_Work to complete_: Where a line below holds the string "shaker", that line goes into the answer.

_Entries provided_:

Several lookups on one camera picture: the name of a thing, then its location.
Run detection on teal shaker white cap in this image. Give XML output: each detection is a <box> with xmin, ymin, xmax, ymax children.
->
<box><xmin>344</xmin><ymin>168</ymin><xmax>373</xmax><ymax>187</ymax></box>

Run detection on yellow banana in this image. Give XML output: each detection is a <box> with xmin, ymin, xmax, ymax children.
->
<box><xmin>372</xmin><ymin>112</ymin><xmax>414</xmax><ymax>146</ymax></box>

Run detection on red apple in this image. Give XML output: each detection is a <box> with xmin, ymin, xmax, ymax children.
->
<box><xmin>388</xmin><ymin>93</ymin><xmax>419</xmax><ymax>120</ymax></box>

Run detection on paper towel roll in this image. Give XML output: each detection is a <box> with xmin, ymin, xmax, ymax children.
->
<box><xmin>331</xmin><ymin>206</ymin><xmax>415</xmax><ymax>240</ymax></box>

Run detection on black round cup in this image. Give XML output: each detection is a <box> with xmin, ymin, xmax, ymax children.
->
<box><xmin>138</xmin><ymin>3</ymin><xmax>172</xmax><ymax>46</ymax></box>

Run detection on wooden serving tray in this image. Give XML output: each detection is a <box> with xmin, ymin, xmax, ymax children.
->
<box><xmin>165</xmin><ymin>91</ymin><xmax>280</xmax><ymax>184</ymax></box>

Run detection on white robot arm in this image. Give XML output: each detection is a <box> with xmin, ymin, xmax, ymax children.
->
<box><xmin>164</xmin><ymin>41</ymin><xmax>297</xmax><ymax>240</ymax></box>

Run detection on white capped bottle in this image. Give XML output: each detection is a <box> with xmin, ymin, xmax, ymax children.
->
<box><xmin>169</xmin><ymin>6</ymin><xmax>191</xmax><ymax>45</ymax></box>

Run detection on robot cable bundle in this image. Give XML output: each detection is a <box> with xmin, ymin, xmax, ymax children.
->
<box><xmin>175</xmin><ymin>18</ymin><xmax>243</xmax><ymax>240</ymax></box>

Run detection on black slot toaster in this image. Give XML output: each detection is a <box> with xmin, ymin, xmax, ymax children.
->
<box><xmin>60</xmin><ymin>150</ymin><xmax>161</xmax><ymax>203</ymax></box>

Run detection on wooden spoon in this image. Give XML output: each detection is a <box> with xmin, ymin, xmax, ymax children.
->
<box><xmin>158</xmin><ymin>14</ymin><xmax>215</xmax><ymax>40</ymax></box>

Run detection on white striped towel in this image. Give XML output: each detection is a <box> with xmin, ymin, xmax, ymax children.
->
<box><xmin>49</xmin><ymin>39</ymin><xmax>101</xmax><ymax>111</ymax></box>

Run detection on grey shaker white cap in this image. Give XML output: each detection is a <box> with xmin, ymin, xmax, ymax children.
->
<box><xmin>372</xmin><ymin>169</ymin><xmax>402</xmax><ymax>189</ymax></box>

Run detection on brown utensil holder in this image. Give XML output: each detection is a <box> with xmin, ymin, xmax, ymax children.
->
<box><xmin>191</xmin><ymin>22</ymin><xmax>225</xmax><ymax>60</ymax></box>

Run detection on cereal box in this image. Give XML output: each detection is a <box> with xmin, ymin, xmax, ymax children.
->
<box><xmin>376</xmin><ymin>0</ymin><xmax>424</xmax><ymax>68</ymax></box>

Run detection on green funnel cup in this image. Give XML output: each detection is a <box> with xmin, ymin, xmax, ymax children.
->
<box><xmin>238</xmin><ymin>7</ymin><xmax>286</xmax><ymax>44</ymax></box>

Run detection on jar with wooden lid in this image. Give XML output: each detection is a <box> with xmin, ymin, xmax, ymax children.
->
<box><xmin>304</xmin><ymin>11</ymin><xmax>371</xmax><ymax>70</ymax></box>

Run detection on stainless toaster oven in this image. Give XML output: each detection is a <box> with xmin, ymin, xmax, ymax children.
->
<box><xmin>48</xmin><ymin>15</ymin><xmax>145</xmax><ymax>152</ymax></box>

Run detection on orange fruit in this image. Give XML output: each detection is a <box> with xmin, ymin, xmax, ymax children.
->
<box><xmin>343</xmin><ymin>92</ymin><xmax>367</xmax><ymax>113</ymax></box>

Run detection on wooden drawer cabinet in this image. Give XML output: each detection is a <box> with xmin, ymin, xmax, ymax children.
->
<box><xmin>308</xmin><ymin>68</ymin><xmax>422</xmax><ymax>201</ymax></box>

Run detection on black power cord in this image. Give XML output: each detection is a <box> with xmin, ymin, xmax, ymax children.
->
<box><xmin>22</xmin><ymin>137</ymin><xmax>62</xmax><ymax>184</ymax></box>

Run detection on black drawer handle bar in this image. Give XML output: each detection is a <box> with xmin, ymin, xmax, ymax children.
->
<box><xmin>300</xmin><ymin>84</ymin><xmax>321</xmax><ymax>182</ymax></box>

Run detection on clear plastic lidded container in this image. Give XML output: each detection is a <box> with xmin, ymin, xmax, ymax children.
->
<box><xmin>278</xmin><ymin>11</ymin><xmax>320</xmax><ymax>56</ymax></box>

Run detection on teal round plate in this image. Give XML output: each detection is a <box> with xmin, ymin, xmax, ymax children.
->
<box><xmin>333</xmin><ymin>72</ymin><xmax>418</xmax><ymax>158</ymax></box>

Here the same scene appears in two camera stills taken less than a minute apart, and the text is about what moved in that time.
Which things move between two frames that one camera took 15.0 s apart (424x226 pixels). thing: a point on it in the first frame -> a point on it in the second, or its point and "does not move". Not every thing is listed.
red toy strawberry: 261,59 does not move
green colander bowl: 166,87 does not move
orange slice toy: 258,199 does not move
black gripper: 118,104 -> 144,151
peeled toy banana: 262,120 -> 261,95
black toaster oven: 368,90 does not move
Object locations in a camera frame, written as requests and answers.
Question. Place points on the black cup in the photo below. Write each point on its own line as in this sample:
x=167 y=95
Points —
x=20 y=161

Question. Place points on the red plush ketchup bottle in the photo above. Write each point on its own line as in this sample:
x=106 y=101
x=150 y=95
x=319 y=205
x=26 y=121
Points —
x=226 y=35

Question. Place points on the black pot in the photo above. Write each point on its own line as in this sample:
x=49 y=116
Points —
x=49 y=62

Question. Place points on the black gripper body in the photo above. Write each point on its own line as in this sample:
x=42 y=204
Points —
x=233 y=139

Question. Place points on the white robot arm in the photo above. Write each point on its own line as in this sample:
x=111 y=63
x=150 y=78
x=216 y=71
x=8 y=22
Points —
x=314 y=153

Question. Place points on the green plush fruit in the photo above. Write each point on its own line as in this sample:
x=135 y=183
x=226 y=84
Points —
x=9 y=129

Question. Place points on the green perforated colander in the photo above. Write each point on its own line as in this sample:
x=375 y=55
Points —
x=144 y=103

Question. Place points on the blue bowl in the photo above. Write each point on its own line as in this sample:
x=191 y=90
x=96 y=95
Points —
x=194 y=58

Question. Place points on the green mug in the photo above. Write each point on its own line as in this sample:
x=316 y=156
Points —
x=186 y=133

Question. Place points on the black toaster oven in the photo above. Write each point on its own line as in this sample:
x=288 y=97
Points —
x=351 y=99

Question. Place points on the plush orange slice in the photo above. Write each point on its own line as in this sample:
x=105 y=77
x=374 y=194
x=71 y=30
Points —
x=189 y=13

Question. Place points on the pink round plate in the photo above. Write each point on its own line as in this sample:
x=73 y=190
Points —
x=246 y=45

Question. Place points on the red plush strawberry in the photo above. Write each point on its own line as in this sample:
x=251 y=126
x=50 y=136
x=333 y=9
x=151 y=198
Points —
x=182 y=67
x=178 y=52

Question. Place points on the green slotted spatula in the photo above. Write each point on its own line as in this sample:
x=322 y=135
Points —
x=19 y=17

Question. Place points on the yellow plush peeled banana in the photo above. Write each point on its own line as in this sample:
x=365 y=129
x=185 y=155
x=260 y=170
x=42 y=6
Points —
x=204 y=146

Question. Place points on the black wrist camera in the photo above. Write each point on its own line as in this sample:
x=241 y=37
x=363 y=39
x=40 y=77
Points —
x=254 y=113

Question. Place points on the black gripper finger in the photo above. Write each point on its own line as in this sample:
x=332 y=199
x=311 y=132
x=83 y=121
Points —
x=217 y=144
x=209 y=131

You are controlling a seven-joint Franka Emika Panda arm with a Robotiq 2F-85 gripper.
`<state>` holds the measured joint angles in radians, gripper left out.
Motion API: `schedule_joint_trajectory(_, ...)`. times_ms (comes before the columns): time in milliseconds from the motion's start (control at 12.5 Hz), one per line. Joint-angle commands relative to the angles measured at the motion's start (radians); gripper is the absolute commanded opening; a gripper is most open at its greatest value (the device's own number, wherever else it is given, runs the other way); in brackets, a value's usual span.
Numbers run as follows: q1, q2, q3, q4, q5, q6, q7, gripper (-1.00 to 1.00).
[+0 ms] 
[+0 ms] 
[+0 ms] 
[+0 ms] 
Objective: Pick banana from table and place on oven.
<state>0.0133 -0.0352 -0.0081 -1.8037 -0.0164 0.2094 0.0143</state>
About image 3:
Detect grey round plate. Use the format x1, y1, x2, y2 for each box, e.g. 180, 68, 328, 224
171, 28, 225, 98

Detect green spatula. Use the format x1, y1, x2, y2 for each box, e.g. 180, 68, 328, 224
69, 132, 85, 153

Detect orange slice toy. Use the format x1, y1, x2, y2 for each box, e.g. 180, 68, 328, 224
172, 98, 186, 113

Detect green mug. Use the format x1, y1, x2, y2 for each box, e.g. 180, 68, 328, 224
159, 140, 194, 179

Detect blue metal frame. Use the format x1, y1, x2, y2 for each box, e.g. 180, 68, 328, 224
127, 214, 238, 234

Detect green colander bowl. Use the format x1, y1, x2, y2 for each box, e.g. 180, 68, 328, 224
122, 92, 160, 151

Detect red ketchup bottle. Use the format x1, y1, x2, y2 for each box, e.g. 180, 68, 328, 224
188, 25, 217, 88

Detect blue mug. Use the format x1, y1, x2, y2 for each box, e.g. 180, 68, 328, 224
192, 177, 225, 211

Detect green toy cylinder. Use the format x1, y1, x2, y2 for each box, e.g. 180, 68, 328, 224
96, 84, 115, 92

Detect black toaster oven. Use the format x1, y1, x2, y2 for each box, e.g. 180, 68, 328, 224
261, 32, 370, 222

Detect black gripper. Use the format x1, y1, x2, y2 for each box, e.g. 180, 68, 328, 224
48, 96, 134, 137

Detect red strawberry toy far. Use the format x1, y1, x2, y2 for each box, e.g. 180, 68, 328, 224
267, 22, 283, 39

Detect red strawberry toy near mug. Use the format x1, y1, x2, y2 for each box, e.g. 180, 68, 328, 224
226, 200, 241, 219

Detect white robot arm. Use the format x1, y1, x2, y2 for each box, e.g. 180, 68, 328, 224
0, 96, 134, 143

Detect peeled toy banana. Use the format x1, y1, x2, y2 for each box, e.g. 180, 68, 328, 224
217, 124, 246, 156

_Written answer_:
Run detection on teal shaker white cap in this image. Give XML output: each detection is a <box> with xmin, ymin, xmax, ymax children.
Run detection on grey shaker white cap in this image. Give XML output: each detection is a <box> with xmin, ymin, xmax, ymax children.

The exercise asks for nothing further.